In the listing below, locate the lines that hold the string "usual". Copy those lines.

-- Given information --

────

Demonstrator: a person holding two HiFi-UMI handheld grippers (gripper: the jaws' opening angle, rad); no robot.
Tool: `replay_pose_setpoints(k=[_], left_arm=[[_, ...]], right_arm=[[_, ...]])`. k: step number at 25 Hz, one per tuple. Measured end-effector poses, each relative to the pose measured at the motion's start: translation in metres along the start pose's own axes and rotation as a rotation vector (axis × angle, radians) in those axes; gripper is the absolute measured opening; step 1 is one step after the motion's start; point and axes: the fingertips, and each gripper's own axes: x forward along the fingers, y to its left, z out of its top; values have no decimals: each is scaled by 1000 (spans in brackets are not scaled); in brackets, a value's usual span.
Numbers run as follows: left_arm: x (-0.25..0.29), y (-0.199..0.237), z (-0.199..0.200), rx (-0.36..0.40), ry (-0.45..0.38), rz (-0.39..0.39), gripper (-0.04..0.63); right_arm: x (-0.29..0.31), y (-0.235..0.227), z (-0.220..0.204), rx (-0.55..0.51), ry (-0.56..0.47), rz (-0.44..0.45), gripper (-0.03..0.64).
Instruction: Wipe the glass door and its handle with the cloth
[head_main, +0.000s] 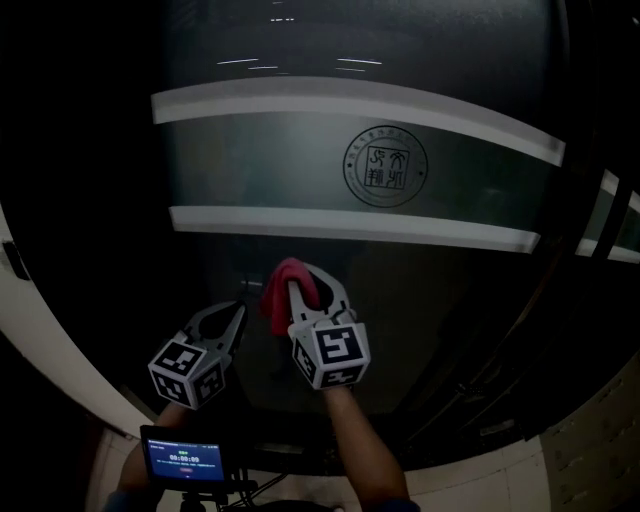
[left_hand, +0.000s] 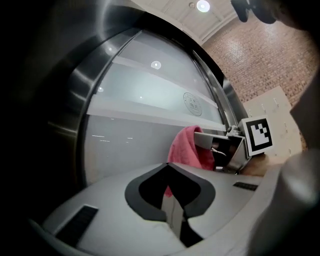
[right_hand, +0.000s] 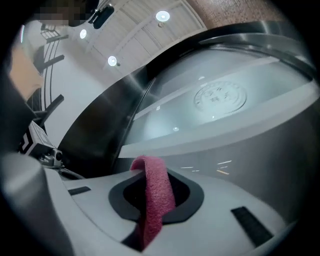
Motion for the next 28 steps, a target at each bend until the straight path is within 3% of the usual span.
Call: replay_pose_setpoints(k=[6, 11, 17, 28], left_arm=[[-36, 51, -33, 53, 47, 91, 12], [-47, 72, -46, 42, 66, 144, 12], [-16, 33, -54, 20, 71, 83, 12], [85, -121, -44, 12, 39, -142, 12]], right_arm=[[53, 100, -60, 57, 67, 136, 29], [70, 128, -73, 65, 67, 175, 29], [38, 67, -74, 54, 74, 76, 29], [-87, -111, -55, -55, 141, -147, 29]])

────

-- Worked solution --
Tool: `replay_pose_setpoints(k=[_], left_arm=[[_, ...]], right_arm=[[_, ...]])`. k: step number at 25 Hz, one per tuple. Measured end-effector poses, each relative to the pose measured at the motion's start: translation in metres along the start pose's own axes and rotation as a rotation vector (axis × angle, radians) in those axes; gripper is the absolute measured opening; step 1 is one step after the motion's start; point and axes: the fingertips, and each gripper's own axes: x forward along the fingers, y to its left, z out of its top; values have no decimals: each is scaled by 1000 (spans in brackets are not scaled); in brackets, a value's usual span.
Motion for the next 28 steps, a target at each bend until the straight path is within 3% of the usual span.

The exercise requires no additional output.